There are many reasons people may wish to place their assets into trust during their lifetime. Some do so to keep their property outside of the Probate process, to speed up sale upon death, to protect vulnerable or reckless beneficiaries, or to reduce the risks of someone challenging their Will. Some people, especially sole traders, wish to use trusts to keep their family home away from creditors.
An asset held in trust is deemed not to be owned by the person who set it up – the “settlor” – but is instead owned by the trustees. This does provide a strong protection over those assets: they are “no longer the settlor’s assets” to be divided up by the creditors.
However, nothing is ever that easy.
The Insolvency Act provides that the court may set aside transfers into trust five years prior to any claim that leads to bankruptcy: within two years of the bankruptcy, any such transaction can be set aside; between two and five years before bankruptcy, they can be set aside if the donor was insolvent at the time or made insolvent by the transfer.
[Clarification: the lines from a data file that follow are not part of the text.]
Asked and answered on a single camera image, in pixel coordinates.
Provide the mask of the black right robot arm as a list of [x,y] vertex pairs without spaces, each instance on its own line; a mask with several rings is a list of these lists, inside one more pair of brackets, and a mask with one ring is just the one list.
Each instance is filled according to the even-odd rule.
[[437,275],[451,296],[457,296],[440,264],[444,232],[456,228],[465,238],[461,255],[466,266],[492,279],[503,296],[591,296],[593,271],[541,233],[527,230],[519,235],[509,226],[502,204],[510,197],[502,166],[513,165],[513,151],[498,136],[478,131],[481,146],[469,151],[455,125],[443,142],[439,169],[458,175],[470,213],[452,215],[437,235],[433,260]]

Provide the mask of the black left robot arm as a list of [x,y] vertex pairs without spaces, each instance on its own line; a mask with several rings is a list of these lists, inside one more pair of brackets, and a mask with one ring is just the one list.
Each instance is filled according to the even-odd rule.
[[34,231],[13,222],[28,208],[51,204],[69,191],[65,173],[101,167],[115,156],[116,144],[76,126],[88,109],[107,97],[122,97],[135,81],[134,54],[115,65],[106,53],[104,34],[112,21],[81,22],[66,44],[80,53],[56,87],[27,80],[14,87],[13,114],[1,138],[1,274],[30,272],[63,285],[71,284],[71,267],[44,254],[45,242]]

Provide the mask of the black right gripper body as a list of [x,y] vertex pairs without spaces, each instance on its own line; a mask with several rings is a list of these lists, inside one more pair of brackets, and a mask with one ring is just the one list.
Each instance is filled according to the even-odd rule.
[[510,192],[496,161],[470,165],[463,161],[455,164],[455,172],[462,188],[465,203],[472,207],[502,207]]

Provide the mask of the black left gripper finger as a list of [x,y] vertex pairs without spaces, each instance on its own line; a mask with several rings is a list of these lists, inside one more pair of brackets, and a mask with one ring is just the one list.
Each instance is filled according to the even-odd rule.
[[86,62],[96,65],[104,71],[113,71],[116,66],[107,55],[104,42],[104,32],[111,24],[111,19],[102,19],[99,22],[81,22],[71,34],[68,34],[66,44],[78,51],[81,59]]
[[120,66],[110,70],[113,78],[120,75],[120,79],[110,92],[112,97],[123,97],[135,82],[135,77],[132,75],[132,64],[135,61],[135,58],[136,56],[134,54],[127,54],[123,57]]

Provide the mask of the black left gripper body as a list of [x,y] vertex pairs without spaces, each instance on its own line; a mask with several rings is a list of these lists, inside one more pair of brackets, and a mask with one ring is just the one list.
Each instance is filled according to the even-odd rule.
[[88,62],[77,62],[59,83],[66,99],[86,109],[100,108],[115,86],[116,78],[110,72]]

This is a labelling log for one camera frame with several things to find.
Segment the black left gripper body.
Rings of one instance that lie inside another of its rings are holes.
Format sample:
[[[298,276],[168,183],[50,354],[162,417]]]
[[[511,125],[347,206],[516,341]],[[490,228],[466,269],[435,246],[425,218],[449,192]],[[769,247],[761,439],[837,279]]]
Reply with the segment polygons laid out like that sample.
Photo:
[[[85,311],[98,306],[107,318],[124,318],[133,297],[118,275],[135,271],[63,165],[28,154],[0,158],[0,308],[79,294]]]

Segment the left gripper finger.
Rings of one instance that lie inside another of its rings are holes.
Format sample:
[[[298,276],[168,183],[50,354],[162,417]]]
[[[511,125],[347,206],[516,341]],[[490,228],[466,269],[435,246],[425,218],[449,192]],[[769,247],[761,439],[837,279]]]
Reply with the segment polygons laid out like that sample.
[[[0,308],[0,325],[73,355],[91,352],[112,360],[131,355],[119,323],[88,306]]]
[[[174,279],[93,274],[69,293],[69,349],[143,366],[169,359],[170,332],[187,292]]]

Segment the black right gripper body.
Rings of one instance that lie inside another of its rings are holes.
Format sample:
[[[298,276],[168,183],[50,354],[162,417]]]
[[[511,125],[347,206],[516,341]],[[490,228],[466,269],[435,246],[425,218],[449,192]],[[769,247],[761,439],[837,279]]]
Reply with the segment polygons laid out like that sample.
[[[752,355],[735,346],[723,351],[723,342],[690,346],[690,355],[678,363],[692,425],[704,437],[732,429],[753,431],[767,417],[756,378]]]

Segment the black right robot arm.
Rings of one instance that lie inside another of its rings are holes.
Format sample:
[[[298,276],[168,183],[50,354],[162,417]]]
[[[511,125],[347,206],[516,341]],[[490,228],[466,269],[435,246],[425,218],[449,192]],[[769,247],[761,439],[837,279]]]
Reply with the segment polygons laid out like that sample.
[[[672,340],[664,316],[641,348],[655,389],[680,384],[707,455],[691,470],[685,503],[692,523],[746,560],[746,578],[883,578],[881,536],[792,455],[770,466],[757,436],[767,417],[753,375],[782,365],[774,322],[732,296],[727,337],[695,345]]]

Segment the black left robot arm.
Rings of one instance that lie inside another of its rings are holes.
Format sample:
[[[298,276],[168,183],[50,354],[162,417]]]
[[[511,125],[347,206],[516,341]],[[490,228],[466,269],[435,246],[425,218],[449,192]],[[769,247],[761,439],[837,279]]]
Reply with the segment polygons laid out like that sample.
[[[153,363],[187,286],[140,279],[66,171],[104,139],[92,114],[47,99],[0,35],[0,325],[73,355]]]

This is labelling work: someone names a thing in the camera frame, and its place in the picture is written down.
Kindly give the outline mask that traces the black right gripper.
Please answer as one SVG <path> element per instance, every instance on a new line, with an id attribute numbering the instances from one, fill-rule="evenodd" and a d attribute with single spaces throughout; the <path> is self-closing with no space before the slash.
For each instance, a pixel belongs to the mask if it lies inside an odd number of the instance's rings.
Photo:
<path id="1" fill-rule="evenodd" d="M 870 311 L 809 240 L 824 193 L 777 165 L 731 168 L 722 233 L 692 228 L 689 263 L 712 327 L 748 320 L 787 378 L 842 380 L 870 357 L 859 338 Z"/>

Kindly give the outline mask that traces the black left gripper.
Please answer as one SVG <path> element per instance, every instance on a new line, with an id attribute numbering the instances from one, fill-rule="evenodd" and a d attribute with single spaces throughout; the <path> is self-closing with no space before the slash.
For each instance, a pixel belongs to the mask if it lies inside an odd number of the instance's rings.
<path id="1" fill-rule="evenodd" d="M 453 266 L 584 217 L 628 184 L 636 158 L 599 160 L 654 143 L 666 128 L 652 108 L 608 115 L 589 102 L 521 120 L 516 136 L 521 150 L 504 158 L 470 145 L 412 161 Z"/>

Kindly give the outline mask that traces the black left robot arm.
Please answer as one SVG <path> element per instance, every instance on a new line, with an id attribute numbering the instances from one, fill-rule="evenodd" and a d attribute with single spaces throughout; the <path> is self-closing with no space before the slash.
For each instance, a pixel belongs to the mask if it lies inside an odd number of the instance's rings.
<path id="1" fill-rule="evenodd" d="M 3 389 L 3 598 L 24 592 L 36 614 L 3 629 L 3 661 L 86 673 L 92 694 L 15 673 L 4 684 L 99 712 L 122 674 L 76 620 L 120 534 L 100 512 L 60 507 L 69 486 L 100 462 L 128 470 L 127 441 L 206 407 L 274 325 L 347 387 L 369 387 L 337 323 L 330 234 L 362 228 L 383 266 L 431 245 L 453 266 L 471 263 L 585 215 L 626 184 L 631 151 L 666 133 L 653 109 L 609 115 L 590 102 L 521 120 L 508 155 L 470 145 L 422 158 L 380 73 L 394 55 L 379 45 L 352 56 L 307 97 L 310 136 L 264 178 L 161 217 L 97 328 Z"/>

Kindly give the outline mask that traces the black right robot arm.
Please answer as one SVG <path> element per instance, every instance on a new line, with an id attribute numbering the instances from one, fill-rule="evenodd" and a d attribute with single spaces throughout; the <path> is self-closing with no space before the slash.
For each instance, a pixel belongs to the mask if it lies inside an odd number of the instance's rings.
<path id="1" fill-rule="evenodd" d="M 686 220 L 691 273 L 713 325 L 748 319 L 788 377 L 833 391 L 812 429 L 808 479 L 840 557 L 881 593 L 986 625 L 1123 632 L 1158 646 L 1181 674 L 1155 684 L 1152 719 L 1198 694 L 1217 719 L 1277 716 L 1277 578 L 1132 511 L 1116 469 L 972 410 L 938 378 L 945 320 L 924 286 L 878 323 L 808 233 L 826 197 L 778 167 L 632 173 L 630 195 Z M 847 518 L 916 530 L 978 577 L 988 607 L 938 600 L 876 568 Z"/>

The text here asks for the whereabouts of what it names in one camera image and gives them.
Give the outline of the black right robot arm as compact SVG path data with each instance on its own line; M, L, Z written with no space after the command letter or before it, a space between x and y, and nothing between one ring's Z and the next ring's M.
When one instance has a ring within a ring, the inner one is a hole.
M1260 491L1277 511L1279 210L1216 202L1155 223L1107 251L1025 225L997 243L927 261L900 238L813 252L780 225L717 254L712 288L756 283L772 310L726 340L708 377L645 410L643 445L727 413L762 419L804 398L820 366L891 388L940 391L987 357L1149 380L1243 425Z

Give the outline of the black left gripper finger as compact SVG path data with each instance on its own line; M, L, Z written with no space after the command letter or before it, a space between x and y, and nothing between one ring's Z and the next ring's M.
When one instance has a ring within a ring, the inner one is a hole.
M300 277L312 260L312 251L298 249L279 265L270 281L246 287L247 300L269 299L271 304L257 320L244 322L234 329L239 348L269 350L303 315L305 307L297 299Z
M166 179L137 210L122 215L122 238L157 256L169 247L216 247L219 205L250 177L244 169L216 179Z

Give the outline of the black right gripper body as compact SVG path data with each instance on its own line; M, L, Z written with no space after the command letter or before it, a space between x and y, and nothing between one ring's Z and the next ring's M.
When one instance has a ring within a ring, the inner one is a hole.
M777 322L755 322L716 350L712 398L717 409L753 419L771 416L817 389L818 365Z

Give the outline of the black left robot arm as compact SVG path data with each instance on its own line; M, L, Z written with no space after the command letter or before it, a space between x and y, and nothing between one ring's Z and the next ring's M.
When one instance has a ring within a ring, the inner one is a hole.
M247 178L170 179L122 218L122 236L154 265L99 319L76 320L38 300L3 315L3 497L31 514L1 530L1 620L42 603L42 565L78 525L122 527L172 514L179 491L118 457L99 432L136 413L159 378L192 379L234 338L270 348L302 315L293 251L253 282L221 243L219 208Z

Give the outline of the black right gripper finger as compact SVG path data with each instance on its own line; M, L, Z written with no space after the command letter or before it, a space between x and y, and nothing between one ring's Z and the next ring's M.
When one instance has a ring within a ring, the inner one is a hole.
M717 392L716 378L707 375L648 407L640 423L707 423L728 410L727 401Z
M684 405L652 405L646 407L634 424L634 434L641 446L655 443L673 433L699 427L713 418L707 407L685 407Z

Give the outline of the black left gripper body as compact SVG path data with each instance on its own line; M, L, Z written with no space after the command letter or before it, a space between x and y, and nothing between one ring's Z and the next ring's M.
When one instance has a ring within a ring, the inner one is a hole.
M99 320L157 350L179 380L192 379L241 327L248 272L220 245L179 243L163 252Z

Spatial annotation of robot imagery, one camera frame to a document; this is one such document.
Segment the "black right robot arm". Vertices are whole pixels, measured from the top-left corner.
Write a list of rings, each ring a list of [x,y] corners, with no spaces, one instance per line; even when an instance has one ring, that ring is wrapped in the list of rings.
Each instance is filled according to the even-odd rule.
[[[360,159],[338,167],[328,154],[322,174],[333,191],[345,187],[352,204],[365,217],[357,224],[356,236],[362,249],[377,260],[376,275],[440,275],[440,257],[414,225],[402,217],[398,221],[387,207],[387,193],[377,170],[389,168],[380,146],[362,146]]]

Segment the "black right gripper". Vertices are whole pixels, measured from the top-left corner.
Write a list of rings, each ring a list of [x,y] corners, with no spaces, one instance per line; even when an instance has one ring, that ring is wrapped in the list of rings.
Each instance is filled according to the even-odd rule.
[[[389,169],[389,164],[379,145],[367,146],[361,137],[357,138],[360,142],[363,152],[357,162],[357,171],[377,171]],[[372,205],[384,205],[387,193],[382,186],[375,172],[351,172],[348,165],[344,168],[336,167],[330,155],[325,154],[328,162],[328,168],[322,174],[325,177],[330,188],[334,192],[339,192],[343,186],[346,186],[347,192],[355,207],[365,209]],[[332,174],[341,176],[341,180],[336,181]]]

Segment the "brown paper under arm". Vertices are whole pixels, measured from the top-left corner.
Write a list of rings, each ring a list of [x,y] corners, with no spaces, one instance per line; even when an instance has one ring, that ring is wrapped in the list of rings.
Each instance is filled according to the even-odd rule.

In addition, there is no time limit to the court’s power to set aside a trust where the reason for the settlement was to put assets beyond the reach of someone who is or may at some time make a claim, or to otherwise prejudice such a potential claimant’s interests. This is a real obstacle for those who want to protect their properties precisely for these reasons.
As such it can be dangerous to place assets into trust with these motivations in mind. Similar problems are faced by those who wish to place their property into trust to avoid it being used for care fees.
Trusts can only be used safely if they are settled with proper motivations in mind: otherwise, they may even make matters worse for the settlor and their family.